[lbo-talk] Sipping Wine (was Zizek: "Where to look for revolutionary potential?" )

Wojtek Sokolowski swsokolowski at yahoo.com
Sun Mar 18 06:18:37 PDT 2007


--- Chris Doss <lookoverhere1 at yahoo.com> wrote:


>
> --- Wojtek Sokolowski <swsokolowski at yahoo.com>
> wrote:
> >
> > [WS:] He must have been smoking some really good
> > stuff. All revolutions were made by
> intellectuals:
> > Lenin, Trotsky, Mao, Fidel, Pol Pot... The proles
> > were just tools in their hands.
> >
> > Wojtek
> >
>
> Lots of uprisings in Russia were led by peasants and
> Cossacks (a subset of peasant). Does Emil Pugachev
> count as an intellectual? I doubt he knew how to
> read.
> (He wasn't very successful though.) Bogdan
> Khmelnitsy?
>

[WS:] I did not say uprisings or rebellions - which are indeed a dime a dozen in human history. I said revolutions.

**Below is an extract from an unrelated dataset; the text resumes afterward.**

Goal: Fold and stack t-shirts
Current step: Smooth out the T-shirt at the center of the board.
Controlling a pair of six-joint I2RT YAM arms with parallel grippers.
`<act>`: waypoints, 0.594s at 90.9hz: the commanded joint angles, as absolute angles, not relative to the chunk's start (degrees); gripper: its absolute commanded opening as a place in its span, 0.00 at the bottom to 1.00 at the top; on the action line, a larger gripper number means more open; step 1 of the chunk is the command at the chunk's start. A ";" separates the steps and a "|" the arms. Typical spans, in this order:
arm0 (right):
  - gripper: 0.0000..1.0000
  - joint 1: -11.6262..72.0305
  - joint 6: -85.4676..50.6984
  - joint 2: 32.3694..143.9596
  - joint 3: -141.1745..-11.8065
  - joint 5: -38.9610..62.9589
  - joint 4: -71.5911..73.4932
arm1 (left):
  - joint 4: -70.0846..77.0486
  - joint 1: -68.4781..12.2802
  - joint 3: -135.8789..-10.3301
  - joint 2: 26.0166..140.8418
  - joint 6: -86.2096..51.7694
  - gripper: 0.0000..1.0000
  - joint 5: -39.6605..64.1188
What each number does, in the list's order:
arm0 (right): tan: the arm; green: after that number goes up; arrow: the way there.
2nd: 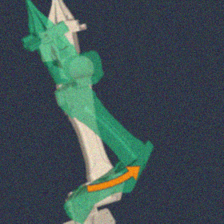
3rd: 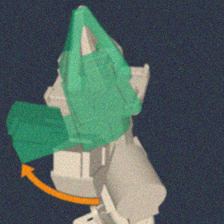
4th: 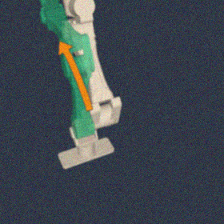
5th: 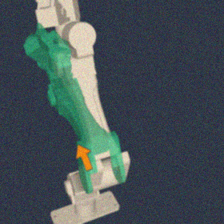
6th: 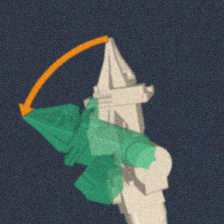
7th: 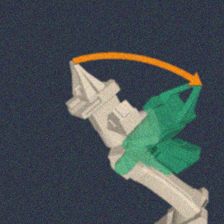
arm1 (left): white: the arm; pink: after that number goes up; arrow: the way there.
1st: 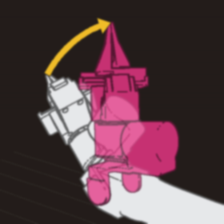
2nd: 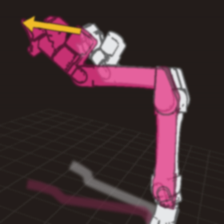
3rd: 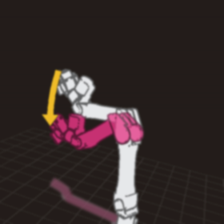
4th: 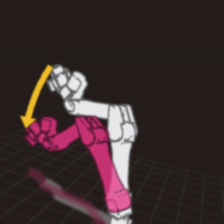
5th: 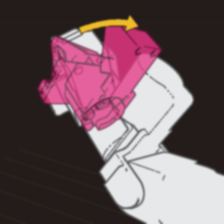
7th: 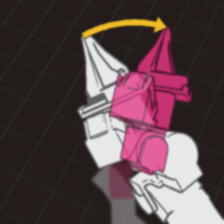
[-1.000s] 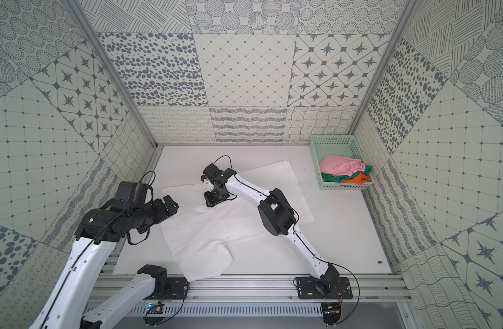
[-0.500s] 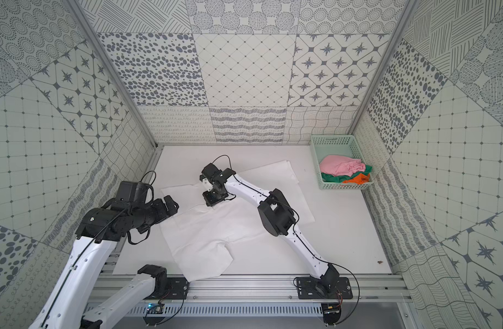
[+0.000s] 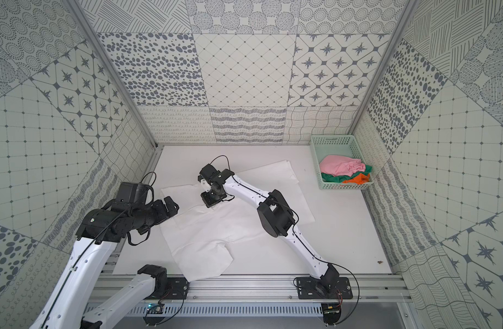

Peasant rebellions are indeed a dime a dozen in the history of Europe, and Asia too. They are really not much diffrent from common banditry or millenary movements. They are functional equivalents of modern gangs - a bunch of armed guys with more or less shared common group identity centered around common activity (usually criminal, but not always) or a charismatic figure (or both.)

It takes far, far more to launch a revolution. A revolution requires replacing the existing social order of a complex society with a new one. That translates into: (i) a tactical success in the battle field against the professional troops commanded by the status quo, and (ii) winning the battle for the hearts and minds of the population.

The significance of the latter cannot be overestimated. As I argued on this list time and again, people need a compelling alternative before they renounce what they already have. They need a clear and compelling vision of the new social order before they reject the status quo. A few flashy slogans will not do - you need a full fledged vision, a compelling plan.

Furthermore, you need that vision not just to attract followers to the initial phase of the revolutionary unpheaval, but far more importantly - to maintain the popular allegiance to the revolutionary cause AFTER the revolution. That requires the ability to run a whole gamut of social institutions - from marriage to to territorial governance, administration of justice, management of public resources, and international relations - any anything in between. People need to see that the new social order is EMBODIED in every fabric of everyday social life to buy into it and internalizae it.

These revolutionary tasks simply cannot be accomplished by a bunch of country bumpkins with guns and led by some charismatic figure. The bumpkins with guns may be good for the cannon fodder in the battlefield, but they are more or less useless after the dust of the battle settles. Without a revolutionary vision, they may gain their 15 minutes of fame but then dissappear into common banditry and finally end up squashed like rats by the establishment forces. This is how all historical rebellions ended.

A revolution requires leadership - not just of single charismatic individual but the whole class of them, capable of filling various instituional functions in a complex society. Filling those roles with bandits and bumpkins is a sure recipe for a failure of the revoutionary project, as evidenced inter alia by the Pol Pot revolutionary project.

So, Andie, I am not throwing a bombshell here. This is a bona fide argument - no enlightened _collective_ leadership (organic intelletuals, vanguard party, etc.) no revolution. All that you get without such leadership is banditry or millenary movements.